ACTIVITY »
Copy the data as given. No line may be skipped.

SOURCE MATERIAL »

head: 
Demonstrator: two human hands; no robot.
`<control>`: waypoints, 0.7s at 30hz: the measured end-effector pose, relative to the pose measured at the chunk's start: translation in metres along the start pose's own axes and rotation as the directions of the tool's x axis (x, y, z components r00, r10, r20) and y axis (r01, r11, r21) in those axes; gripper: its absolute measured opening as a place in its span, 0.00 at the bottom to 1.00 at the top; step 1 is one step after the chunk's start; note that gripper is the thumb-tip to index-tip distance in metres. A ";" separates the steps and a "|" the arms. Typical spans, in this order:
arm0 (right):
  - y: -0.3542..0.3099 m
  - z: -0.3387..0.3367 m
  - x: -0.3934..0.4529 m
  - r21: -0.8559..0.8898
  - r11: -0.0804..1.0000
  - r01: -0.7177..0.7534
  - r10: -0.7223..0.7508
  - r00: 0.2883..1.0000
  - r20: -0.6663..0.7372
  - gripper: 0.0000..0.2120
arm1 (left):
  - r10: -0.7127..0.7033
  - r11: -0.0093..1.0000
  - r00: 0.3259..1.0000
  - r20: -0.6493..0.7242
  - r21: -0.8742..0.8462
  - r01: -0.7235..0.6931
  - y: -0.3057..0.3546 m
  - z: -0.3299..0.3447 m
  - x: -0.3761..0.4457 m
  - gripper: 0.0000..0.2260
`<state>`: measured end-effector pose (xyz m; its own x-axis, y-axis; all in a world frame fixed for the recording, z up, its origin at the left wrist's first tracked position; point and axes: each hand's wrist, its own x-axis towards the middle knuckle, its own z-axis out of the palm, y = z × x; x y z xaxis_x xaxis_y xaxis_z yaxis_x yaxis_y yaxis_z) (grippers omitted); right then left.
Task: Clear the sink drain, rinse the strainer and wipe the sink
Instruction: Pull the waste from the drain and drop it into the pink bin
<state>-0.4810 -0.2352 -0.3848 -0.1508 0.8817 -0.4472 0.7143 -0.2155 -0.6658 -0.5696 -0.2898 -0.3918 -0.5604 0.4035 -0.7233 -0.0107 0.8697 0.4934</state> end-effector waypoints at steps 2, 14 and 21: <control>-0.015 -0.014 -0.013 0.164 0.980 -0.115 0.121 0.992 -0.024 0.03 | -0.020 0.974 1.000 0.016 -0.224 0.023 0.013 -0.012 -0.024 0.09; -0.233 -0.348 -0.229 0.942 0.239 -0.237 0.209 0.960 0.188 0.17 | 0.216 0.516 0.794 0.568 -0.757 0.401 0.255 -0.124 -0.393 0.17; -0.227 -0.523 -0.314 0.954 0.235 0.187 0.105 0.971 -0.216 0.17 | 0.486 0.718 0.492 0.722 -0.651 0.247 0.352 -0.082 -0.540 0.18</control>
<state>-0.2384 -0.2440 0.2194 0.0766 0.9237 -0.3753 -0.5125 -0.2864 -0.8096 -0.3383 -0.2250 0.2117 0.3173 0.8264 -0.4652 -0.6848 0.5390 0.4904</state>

WRITTEN SOLUTION »
head: 
Demonstrator: two human hands; no robot.
`<control>`: waypoints, 0.7s at 30hz: the measured end-effector pose, relative to the pose measured at the chunk's start: translation in metres along the start pose's own axes and rotation as the directions of the tool's x axis (x, y, z components r00, r10, r20) and y axis (r01, r11, r21) in those axes; gripper: its absolute measured opening as a place in its span, 0.00 at the bottom to 1.00 at the top; step 1 is one step after the chunk's start; note that gripper is the thumb-tip to index-tip distance in metres. A ";" separates the steps and a "|" the arms. Typical spans, in this order:
arm0 (right):
  - y: -0.3542..0.3099 m
  - z: -0.3387..0.3367 m
  - x: -0.3934..0.4529 m
  - r21: -0.8559..0.8898
  - r11: -0.0804..1.0000
  - r01: -0.7177..0.7534
  - r10: -0.7223..0.7508
  - r00: 0.2883..1.0000
  - r20: -0.6663..0.7372
  - gripper: 0.0000..0.2120
arm1 (left):
  - r10: -0.7127..0.7033
  - r11: -0.0093..1.0000
  - r00: 0.3259..1.0000
  - r20: -0.6493..0.7242
  - r21: -0.8742..0.8462
  - r01: -0.7235..0.6931
  - y: -0.3057..0.3546 m
  - z: -0.3299..0.3447 m
  - x: -0.3761..0.4457 m
  - gripper: 0.0000..0.2260
`<state>`: measured end-effector pose (xyz m; its own x-axis, y-axis; all in a world frame fixed for the recording, z up, its origin at the left wrist's first tracked position; point and axes: each hand's wrist, its own x-axis towards the middle knuckle, its own z-axis out of the palm, y = z × x; x y z xaxis_x xaxis_y xaxis_z yaxis_x yaxis_y yaxis_z) (grippers omitted); right then left.
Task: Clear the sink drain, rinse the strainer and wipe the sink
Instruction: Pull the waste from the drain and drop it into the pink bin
<state>-0.4810 -0.2352 -0.3848 -0.1508 0.8817 -0.4472 0.7143 -0.2155 -0.6658 -0.5696 -0.2898 -0.3918 -0.5604 0.4035 -0.7233 -0.0107 0.8697 0.4934</state> end-effector waypoints at steps 2, 14 and 21: <control>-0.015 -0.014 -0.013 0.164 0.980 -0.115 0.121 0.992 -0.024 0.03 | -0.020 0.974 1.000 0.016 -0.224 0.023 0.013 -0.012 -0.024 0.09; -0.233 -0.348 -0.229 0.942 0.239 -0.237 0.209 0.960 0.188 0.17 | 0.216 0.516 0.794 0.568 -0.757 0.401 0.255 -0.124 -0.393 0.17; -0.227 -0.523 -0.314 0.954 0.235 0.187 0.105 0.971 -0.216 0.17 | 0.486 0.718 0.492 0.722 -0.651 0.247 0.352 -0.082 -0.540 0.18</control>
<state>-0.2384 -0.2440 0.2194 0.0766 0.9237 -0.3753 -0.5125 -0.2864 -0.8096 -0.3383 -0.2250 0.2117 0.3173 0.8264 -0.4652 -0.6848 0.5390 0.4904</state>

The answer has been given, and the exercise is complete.